Thursday, December 29, 2016

Alisa Doesn't Trust Pink Pants

We never found the key to Cienfuegos. Our stay was so vanishingly short.

We saw the way that families gather on the malecon at night, the sea-side walk, to drink and laugh and talk.

We walked the city in the day when the sun was so hot and the touts tried to steer us into the restaurants and the bicitaxi drivers called out to us.

I walked the city one night when I was more camouflaged by the dark and could wander through the dense neighborhoods away from the districts where visitors go and I could pass through the crowds of people passing the chattering night.

Cienfuegos is not a city of devices. It is not a place of zombies who are forever lulled into inanimation by the screens in their hands. I am not romanticizing the non-internet-saturated state of Cuba, but just noting how strange it first seemed when people in other cities began to serve their screen masters before all other things, and how strange the earlier condition now looks when you see it, of an entire city that is not filled with people who are mostly staring at their own hands.

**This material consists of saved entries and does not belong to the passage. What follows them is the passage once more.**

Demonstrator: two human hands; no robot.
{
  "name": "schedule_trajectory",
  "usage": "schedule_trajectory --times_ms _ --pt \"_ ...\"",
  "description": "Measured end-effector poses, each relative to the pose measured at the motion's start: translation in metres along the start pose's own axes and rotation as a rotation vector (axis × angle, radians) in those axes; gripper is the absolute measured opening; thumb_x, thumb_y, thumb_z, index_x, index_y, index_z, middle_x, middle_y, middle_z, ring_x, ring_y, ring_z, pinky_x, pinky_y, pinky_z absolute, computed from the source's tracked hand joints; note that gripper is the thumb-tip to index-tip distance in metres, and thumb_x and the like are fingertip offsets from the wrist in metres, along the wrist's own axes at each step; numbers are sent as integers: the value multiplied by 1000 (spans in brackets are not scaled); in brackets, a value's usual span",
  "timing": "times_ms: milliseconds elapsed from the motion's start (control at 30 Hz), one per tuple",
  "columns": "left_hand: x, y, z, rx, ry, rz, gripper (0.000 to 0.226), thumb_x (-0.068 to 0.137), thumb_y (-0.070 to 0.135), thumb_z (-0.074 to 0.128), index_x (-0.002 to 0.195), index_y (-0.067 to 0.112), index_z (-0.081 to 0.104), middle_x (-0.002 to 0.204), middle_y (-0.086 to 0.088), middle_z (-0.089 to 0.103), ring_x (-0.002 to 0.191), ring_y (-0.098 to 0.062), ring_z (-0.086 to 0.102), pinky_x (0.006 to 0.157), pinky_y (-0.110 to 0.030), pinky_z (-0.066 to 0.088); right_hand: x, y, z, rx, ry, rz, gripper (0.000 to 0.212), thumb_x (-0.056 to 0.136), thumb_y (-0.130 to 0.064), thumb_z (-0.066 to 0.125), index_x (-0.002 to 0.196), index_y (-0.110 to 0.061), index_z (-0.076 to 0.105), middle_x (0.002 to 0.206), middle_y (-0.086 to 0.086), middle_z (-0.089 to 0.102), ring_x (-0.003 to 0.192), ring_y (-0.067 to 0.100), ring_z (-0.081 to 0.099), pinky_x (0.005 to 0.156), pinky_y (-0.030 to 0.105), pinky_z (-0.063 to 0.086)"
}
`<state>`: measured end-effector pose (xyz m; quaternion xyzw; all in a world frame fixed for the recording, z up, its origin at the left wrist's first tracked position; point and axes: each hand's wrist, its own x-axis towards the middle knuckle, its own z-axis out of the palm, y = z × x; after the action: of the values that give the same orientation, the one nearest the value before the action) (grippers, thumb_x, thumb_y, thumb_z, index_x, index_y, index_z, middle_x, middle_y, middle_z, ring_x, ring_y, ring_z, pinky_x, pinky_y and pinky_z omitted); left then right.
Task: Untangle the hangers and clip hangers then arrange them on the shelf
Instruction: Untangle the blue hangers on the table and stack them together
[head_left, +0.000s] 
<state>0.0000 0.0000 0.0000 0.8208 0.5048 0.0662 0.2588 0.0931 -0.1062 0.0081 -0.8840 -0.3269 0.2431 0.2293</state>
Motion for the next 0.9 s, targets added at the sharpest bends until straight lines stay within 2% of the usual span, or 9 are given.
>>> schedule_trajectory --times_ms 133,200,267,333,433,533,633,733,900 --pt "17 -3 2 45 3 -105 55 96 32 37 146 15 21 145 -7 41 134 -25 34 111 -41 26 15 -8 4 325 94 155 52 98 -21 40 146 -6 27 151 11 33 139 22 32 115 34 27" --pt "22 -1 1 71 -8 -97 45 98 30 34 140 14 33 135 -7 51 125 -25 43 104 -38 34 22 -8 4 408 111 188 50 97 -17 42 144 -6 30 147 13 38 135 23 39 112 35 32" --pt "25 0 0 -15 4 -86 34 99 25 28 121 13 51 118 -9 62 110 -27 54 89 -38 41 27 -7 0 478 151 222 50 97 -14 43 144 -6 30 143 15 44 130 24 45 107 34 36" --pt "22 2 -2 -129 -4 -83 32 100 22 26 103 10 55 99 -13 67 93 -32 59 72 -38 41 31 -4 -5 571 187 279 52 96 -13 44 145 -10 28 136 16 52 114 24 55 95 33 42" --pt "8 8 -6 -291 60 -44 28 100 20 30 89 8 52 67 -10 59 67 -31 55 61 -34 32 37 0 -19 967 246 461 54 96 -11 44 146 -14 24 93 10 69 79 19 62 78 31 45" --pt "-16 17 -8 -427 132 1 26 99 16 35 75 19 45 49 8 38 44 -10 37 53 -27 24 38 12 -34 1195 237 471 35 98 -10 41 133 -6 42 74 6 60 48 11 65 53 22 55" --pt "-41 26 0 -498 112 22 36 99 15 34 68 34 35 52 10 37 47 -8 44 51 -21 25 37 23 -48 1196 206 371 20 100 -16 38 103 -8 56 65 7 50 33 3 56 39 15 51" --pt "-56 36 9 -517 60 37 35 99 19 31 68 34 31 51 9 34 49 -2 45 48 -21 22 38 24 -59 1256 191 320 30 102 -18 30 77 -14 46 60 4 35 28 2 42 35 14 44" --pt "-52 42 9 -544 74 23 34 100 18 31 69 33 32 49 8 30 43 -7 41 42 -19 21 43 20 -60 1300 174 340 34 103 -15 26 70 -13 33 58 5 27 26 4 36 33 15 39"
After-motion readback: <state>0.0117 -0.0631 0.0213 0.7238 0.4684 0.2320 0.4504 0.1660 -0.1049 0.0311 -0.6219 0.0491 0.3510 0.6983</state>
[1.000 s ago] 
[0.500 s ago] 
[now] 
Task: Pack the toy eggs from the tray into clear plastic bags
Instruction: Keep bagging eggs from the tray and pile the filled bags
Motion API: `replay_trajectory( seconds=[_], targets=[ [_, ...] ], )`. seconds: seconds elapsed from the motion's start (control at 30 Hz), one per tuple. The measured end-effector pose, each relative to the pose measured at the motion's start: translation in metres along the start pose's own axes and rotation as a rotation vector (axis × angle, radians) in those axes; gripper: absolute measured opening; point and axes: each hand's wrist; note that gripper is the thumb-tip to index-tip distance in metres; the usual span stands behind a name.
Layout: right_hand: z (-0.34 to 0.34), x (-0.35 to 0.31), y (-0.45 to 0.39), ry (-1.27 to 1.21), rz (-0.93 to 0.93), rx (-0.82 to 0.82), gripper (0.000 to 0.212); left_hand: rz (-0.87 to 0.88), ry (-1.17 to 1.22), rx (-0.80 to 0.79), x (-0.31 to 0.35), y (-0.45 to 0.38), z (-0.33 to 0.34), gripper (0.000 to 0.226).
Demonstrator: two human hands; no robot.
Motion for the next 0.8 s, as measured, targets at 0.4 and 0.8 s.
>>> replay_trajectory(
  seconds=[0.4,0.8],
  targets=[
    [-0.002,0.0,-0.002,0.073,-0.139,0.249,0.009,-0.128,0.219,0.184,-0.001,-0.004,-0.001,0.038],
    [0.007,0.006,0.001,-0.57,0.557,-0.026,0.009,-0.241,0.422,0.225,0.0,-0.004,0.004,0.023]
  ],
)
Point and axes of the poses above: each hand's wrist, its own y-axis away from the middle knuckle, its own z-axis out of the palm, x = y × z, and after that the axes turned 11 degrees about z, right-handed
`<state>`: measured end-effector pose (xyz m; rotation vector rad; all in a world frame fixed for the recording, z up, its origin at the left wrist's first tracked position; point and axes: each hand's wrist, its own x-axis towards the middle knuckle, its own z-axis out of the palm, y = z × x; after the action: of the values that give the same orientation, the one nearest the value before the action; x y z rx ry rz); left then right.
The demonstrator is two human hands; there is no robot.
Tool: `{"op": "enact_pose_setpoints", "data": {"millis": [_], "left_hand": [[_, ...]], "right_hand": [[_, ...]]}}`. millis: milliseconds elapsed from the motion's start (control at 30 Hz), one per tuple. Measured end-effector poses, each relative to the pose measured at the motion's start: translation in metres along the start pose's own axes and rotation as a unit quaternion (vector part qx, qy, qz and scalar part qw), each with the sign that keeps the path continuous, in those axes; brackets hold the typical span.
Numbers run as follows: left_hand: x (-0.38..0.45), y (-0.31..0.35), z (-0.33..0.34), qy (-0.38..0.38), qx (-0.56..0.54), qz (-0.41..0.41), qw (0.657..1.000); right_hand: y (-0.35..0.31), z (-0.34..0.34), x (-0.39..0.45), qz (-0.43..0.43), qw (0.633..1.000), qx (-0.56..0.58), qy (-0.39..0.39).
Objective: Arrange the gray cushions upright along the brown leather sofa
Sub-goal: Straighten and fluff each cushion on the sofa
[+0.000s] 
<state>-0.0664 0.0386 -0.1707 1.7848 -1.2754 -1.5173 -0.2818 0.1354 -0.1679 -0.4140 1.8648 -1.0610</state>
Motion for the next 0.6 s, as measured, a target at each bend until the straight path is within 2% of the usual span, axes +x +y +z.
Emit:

I saw that in the 20 years I have been gone spandex has gone firmly out of style in Cuba. Demure dress has however not declared itself. The customs agent at the marina wore the most shocking combination of smart uniform jacket, short short skirt, and bondage/hooker stockings that I have ever seen in nine and a half years of having dealings with customs agents in various ports of the world.

Male drivers, which appears nearly to be a repetitive usage, still honk their horns hopefully/appreciatively when passing women of reproductive age. Our taxi driver made the sign of the cross before setting off on the journey back from the colonial city of Trinidad. Great, I thought to myself. Even in this land of perpetual revolution, we still get a taxi with no seat belts and a driver who trusts in equal measure to fatalism, extremely fast driving and passing on blind curves, and the sign of the cross.

We saw the way that visitors here are from another planet, are from places where the basic conditions and expectations of life are very different.

The touts and taxi drivers pursued us with great determination, but also with politeness. Cienfuegos appears to be a place where people are struggling mightily to get by, and wealthy foreigners who do not know the price of things are a great natural resource.

We were shown many restaurants priced in hard currency when we went for our one lunch out. The places were as fancy as they were deserted. When we demurred at the prices the staff immediately offered to bargain.

We found our way to a place priced in Cuban pesos that was both dirtier, though clean enough, and much busier than the hard currency places. Here my Spanish failed me when we were face with the choice of rice dishes to go with the meal. (My Spanish is, charitably, crap, and the accent is dramatically different here than it is in Chile.) Half the restaurant ended up being involved in our choice as I was reduced to pointing at plates on other tables. When the light went on and I dug up "morros and christos" - beans and rice - from my last visit here, there was a round of smiles and recognition all around the restaurant. The foreigner, he can make an intelligible sound!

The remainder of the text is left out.